* [EXERCISE DESCRIPTION]
Of the lines below, copy those that hold the word "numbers".
══ ENTRIES PROVIDED ══
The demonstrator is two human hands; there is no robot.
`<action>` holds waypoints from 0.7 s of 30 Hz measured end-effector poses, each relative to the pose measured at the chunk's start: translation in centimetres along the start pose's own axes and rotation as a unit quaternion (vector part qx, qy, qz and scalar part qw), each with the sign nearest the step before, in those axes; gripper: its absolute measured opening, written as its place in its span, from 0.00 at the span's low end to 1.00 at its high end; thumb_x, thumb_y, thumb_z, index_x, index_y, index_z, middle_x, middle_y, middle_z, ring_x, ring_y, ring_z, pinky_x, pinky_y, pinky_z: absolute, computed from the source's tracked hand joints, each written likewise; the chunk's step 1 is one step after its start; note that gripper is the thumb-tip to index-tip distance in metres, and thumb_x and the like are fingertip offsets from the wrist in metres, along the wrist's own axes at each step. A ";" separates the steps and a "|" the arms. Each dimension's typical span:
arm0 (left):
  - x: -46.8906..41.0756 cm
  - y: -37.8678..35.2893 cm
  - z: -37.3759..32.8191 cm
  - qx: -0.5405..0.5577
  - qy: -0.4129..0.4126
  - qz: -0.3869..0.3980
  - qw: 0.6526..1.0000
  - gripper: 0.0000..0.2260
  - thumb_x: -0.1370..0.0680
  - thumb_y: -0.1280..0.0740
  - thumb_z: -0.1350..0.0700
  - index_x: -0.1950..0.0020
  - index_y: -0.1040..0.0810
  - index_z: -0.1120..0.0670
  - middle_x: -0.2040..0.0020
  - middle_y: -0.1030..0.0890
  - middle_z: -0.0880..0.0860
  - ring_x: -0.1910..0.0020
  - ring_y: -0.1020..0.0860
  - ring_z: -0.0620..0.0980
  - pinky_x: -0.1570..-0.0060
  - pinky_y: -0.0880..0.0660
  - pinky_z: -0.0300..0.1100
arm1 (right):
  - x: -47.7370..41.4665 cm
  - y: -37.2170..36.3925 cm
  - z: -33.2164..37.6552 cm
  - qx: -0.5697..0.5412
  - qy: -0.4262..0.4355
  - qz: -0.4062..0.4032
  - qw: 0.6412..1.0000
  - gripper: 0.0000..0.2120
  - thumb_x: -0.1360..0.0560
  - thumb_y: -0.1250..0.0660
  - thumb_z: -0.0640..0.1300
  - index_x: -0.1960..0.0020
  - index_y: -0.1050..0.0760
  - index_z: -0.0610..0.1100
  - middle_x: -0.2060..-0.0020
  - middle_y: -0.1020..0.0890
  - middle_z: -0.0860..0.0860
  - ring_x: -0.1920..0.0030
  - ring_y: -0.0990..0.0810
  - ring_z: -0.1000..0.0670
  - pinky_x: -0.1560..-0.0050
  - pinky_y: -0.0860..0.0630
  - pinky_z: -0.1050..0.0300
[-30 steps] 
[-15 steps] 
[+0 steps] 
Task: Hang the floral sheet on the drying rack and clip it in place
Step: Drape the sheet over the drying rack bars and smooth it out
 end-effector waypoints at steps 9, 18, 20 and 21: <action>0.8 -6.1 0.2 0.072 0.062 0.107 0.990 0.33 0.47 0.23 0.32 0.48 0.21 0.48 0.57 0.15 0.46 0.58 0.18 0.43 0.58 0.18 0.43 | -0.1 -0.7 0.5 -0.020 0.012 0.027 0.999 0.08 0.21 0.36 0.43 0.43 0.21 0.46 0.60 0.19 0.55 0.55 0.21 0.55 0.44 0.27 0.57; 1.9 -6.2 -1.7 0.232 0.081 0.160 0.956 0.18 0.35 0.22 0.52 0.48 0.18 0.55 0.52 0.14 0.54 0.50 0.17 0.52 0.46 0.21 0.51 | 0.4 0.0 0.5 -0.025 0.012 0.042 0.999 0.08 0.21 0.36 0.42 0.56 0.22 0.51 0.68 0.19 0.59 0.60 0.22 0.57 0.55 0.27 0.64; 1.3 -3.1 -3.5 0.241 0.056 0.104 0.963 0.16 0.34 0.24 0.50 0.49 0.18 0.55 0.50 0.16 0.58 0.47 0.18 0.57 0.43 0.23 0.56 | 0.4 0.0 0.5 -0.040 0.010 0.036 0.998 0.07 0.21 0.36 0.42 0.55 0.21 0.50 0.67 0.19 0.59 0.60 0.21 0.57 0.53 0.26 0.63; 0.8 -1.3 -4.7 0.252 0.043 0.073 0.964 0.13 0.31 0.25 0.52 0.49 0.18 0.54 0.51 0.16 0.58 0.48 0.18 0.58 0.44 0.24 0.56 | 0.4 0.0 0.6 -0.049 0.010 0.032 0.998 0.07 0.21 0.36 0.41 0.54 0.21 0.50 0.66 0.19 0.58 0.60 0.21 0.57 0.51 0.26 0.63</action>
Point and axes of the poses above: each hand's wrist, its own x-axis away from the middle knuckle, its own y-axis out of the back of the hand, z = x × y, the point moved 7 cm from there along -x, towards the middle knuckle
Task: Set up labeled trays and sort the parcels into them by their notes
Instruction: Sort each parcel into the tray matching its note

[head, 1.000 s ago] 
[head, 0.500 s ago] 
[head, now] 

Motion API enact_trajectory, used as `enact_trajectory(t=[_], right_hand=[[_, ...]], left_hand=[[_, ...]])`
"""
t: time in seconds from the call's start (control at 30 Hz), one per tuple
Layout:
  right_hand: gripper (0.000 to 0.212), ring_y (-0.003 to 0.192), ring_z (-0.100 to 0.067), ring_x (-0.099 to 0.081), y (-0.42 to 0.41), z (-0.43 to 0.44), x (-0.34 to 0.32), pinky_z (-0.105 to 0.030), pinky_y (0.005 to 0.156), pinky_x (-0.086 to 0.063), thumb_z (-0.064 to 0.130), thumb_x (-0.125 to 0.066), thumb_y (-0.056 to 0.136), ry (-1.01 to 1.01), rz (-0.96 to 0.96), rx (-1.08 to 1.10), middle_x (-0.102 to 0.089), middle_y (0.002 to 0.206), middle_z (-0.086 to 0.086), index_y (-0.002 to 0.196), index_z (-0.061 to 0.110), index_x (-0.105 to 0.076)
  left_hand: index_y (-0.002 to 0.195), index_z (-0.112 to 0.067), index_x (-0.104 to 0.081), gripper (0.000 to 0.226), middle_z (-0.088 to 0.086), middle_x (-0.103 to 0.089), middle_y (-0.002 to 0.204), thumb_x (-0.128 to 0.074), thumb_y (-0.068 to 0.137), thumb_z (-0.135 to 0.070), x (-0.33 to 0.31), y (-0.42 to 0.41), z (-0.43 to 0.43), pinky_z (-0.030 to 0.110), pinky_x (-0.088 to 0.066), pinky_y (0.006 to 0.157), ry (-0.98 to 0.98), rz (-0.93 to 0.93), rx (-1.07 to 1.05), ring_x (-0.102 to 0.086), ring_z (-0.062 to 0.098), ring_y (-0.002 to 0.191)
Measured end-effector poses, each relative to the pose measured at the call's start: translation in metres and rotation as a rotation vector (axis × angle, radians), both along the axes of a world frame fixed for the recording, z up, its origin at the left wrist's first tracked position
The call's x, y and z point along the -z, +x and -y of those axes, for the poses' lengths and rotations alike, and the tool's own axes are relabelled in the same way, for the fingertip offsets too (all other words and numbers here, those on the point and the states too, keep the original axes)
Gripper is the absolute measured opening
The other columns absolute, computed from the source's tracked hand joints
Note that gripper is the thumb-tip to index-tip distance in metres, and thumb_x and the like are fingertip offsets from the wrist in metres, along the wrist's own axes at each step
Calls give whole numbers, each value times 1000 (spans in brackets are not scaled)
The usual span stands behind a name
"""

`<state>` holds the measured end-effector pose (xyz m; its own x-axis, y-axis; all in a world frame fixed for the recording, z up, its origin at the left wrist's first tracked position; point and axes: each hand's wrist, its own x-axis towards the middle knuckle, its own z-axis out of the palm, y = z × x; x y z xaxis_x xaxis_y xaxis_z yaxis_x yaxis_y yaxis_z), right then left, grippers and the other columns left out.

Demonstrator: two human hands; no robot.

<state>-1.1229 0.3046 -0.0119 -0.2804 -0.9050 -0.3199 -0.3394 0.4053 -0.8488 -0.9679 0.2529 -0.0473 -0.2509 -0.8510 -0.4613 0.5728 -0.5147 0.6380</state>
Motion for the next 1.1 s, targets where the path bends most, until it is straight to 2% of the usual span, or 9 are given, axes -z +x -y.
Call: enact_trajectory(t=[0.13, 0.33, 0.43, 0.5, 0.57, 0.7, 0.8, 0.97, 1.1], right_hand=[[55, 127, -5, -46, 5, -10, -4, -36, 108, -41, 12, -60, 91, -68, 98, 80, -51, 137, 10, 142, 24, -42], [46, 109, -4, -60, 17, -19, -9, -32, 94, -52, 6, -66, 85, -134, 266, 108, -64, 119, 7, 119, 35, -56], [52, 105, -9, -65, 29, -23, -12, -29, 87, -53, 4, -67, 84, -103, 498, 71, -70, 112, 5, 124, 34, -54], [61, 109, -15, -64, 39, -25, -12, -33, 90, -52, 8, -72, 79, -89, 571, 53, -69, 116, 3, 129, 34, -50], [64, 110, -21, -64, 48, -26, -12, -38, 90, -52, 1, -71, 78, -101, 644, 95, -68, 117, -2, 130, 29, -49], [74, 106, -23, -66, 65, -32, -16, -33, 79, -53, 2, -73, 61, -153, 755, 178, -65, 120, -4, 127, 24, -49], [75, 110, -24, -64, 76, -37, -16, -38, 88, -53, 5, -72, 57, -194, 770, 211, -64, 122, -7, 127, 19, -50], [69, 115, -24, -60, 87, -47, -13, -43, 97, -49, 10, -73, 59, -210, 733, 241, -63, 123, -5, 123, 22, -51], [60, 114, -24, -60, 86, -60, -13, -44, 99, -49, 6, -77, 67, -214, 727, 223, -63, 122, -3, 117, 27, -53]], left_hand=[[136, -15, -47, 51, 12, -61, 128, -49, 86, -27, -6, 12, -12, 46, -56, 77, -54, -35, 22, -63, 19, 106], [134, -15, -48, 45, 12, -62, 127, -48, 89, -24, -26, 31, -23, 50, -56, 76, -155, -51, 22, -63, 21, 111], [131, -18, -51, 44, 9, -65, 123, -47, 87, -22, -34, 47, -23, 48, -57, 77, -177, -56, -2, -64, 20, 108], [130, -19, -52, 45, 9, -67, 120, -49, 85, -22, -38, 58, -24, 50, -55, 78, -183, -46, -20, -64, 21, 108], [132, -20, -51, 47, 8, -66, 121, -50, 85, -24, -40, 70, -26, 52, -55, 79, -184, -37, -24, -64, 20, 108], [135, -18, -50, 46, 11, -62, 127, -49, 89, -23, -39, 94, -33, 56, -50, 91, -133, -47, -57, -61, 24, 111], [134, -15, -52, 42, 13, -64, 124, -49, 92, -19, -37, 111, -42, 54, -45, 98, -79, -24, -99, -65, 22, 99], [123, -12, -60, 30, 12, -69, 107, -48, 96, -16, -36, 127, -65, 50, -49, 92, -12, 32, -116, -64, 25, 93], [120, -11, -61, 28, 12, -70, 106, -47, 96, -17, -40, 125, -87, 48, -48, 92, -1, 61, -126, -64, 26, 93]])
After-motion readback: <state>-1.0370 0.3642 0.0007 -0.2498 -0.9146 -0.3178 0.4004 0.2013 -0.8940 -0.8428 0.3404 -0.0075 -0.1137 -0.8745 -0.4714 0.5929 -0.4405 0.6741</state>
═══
* [COMPLETED TASK]
The call's x, y and z point along the -z, +x and -y of those axes, for the poses' lengths and rotations alike, and the tool's own axes are relabelled in the same way, for the fingertip offsets too (all other words and numbers here, those on the point and the states too, keep the original axes)
Calls give whole numbers, each value times 1000 (spans in brackets are not scaled)

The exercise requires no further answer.